Google promises more details will be provided next week when it releases the Android software development kit, which will be free to use under the Apache V2 license.

Baker is particularly interested in the browser component of Android, which Google officials Monday described as full-featured and based on HTML, thus able to replicate a PC experience on a mobile phone.

That is a big claim, and if that browser in fact functions in that manner, Android's effect on the market will likely be significant, as the only thing that would approach this claim in the market today is the iPhone's Safari, Baker said.

"I confess to being skeptical [about the browser description] but if they can deliver on that, it could be very compelling," Baker said.

Another potential pitfall is the freedom of the open-source license, which gives developers, handset makers and carriers a lot of leeway to add proprietary extensions and modifications, which could result in an aggravation of the problem that Google is trying to solve: technical fragmentation.

"This could lead to further fragmentation in the market because the license allows any licensee to use whatever pieces [of the platform] they want and ignore whatever pieces or parts they want," Baker said.

Whether Android will have its desired effect will become clear once phones and applications built on it start appearing in the second half of 2008. At the time, cell phone subscribers will cast the most important votes in this contest.

Certainly, the lack of support at this point from AT&T and Verizon is notable, if not surprising, Baker said. Big carriers like Verizon and AT&T are comfortable with the significant control they exert currently over the applications and services available to their subscribers.

"This could loosen that [grip] up a bit," Baker said.

Sterling shares a similar view. "Android represents a way into mobile for a lot of parties that currently don't have a way in. It represents a way around the walled garden of the U.S. carriers," Sterling said.

Apple, which has been traditionally a Google ally, is likely not enthused about Android, which could make it easier for competitors to match, or at least approach, the iPhone's innovations.

Ultimately, what is propelling Google in this effort is its core advertising business, which the company recognizes it must extend to the mobile market.

A small market today, mobile advertising is expected to attain a significant size in coming years. According to Opus Research, mobile advertising spending in North America and Western Europe will reach a combined $5.08 billion by 2012, up from an estimated $106.8 million at the end of this year. This represents a compound annual growth rate of 116%.

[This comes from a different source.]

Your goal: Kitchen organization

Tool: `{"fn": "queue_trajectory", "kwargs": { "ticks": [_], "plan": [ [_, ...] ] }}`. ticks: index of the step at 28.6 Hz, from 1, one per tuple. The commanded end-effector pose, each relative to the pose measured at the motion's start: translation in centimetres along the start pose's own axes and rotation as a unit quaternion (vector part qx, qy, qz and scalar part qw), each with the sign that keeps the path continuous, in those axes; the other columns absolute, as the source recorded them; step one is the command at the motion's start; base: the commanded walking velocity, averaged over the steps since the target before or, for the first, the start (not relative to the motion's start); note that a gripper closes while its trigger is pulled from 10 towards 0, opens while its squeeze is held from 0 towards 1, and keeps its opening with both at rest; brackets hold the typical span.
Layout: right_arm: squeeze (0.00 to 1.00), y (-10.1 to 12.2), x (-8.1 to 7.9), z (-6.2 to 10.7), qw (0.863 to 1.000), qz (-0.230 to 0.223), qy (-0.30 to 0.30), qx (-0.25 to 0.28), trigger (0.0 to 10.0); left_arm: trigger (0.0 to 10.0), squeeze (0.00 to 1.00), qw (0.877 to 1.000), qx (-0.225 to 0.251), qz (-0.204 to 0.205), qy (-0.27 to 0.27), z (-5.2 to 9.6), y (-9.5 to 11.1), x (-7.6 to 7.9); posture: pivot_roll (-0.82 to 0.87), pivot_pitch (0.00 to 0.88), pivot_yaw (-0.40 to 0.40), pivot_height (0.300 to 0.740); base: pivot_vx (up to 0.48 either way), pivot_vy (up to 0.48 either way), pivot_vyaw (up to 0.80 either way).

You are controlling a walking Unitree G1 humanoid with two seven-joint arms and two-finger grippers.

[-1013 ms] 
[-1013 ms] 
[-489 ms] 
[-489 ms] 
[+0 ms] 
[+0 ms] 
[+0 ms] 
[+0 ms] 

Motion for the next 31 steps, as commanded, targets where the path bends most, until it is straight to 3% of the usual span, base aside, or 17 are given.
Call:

Opus Research, which released the forecast last week, said that improving the mobile user experience will prompt more people to spend more time using the Internet via their cell phones. This in turn will fuel ad revenue growth.

In the end, independently of what ends up happening, Google's entry into the mobile market is a welcome development, Dulaney said.

"We need powerful players from the 'wired' Internet market to get into the mobile space to break up the tight control carriers have had on content," Dulaney said. "So far, carriers have controlled all the content and they've been bad at it. Innovation has been stifled."